What does TRADE have in common with heads and tails? [/B]
Well, many use simple randomness to define whether they should buy or sell and this is directly linked to heads or tails, but the point I want to address is the following: a coin with two sides has a 50% chance of falling either on one side or on the other, either heads or tails, but if you decide to toss the coin 10 times up, it could land 10 times heads or even 7 times, and at that moment you might wonder, but the probability is not 50%, shouldn't we have 5 times heads and 5 times tails? Yes, but the short-term randomness makes the low probability happen! Now if you toss that coin 10,000 times, the law of large numbers is likely to make the 50% probability dominate the outcome!
But where does this fit into TRADE?
Basically in all operating models, if you operate you have a hit rate allied with a ratio between risk and return, these two things are directly linked, many seek a higher hit rate, others seek more PayOff, but regardless of your profile, from your approach you have to know that a model in the short term does not become a winner or a loser, you need a historical basis of how your approach behaves and then, yes, decide to operate using this strategy.
Many say that with a strategy with 2x your risk and a hit of 50% you will be profitable, statistically this is true, but are you willing to faithfully follow this model even taking CONSECUTIVE STOPS?
We should be, but those who trade know that a sequence of Stops does not generate a pleasant feeling! And it's precisely that feeling that can leave you in the middle of the way!
See below the SHARP index many do not know, but I will present here, what is the SHARP index? The Sharpe Ratio is used to show to what extent the return on an investment compensates the investor for taking risks on his investment. (I recommend using it in your models or in your performance reports).
When using the formula you find a result called SQN See the example of heads or tails in practice, with a positive risk/return ratio
See that only with time you will be able to validate a winning strategy, and in the middle of the way it is possible that you will have some Stops, and this should refine your way of operating, in order to find points to be adjusted, many books define that time takes you are the excellence, but the biggest illusion that the market generates is that of getting rich fast, contradictory isn't it, this makes the journey of a trader with frustrations and disbelief difficult.

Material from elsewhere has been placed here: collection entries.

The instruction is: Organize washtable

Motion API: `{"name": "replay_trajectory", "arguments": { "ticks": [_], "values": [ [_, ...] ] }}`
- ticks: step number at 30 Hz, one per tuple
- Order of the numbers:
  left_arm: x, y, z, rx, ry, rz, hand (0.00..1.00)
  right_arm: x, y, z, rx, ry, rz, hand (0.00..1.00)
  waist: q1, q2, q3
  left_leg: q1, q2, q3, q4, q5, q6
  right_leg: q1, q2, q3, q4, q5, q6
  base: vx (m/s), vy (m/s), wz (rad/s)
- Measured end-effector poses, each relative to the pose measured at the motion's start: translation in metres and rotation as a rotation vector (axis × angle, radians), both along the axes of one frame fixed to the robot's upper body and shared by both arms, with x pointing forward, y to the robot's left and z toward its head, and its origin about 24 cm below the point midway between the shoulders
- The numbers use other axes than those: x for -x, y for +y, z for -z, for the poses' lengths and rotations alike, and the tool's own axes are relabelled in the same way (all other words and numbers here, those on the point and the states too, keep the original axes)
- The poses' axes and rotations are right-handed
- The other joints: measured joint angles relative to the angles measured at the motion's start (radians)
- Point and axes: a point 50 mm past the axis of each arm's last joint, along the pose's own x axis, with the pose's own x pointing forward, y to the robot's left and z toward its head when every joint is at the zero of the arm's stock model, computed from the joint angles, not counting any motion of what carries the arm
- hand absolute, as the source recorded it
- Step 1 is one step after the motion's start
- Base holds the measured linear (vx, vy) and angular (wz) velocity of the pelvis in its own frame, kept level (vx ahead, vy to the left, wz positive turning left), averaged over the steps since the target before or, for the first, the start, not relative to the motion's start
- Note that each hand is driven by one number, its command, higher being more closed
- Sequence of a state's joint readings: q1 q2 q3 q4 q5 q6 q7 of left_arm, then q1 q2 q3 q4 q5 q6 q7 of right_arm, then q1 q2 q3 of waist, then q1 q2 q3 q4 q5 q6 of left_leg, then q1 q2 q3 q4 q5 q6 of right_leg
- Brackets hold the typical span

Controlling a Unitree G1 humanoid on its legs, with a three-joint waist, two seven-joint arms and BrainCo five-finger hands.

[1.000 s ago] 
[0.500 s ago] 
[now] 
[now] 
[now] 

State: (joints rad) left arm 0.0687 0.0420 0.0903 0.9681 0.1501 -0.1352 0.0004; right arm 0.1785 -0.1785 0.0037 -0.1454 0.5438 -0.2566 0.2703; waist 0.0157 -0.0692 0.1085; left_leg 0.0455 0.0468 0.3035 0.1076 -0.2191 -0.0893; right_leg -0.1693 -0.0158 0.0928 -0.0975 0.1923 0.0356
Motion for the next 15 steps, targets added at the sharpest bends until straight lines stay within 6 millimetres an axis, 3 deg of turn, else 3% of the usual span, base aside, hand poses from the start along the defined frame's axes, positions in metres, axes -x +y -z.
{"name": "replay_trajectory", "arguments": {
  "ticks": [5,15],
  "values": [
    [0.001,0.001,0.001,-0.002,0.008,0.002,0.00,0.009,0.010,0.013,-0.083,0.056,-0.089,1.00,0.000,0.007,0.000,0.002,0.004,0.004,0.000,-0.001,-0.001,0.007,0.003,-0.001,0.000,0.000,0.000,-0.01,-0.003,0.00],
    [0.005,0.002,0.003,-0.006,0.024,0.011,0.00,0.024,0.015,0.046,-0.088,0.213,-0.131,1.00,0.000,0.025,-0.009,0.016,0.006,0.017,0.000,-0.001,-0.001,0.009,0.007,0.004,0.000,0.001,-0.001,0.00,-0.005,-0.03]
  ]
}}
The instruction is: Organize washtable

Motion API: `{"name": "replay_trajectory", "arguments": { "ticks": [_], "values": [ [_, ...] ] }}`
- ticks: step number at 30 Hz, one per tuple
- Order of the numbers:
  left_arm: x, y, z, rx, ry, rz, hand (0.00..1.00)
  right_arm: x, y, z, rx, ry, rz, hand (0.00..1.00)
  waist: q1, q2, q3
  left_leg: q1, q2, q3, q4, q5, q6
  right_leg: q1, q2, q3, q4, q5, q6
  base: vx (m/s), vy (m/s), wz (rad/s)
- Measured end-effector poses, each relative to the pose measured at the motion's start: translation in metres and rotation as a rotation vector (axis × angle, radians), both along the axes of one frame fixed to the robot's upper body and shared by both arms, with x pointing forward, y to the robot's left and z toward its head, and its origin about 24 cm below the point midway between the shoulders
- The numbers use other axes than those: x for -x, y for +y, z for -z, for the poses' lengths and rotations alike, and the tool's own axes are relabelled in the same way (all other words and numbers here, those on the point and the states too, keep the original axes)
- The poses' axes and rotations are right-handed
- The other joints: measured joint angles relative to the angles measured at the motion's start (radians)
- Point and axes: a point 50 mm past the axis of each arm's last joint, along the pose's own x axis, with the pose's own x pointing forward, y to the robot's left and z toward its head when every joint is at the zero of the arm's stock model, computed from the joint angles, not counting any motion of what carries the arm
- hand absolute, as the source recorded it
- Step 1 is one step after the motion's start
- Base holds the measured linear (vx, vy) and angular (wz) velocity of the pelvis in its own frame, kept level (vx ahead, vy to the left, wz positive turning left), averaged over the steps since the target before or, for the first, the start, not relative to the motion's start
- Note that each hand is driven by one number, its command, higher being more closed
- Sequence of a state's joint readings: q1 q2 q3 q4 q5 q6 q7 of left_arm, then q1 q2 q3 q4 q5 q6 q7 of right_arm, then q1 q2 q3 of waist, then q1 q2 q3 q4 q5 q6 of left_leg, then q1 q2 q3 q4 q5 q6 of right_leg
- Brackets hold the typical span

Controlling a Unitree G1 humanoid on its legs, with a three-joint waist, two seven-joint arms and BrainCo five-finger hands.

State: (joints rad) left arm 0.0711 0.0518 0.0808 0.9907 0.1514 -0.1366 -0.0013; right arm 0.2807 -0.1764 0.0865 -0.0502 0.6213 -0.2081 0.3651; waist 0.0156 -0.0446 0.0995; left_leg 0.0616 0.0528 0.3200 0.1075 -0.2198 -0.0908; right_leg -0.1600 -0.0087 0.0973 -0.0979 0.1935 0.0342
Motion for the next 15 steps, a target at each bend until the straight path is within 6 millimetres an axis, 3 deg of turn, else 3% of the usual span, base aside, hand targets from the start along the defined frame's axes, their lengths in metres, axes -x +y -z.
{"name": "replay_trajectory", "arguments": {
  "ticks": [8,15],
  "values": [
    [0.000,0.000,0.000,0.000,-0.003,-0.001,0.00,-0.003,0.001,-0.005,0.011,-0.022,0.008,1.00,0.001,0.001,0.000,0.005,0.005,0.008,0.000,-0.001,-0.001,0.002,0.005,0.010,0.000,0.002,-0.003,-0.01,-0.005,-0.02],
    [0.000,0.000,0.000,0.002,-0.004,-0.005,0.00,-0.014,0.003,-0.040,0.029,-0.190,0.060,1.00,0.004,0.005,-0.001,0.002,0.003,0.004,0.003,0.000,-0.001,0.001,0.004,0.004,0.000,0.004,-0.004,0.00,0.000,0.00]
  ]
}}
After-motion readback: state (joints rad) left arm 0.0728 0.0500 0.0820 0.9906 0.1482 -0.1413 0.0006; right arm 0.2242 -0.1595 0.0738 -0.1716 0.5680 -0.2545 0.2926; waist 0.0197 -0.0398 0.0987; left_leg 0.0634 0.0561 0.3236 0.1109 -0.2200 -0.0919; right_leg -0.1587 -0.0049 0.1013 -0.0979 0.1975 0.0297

But few are willing to go through this journey, as if that were not enough, you will find that there are no facilities, many preach that you must choose between Access Fee or PayOff most of the time, these they are opposite characteristics in objective models, but the secret is simple!
You need to find balance
See this great example, most people who operate the market have already learned about the EMA 9 or MA 9 anyway, it's an easy model to learn that promises good profits, but when it hits, but what few told you is that it rarely hits ! Even so, it can be a profitable model in several assets. In my tests, the model has an average success rate of 31%, unfortunately few people have the emotional energy to use this, since they give up even before the model reverses the capital curve to the positive side.
See this model in the same example of the difference between few trades vs many trades
Here it is clear the importance of time and consistency in defining a model and faithfully executing it!
So what do we learn from this?
First: The law of large numbers rules the market. Second: As much as the PayOff is high, you may not have your emotions trained enough to withstand a losing streak, many will say "But in this model I'm losing with a spoon and winning with a bucket", that seems to make sense, but in reality practice, it's more painful than it looks. Third: Be willing to operate your way, know that your emotional profile is unique, so use techniques and refine your market reading, beware of false simplicity or the highest degree of complexity to operate the market, be willing to see the that makes sense to you and metric it to use with confidence. Fourth: Trading the market is like learning to walk, you need help at first, but then you need to fall over your falls and gain balance, it's the same here, you'll make mistakes, but that's the only way you'll learn.
I hope I helped you with this topic, if you liked it, leave your BOOST to support this idea, and also leave it here in the comments if you are from the PayOff team or the Hit Rate.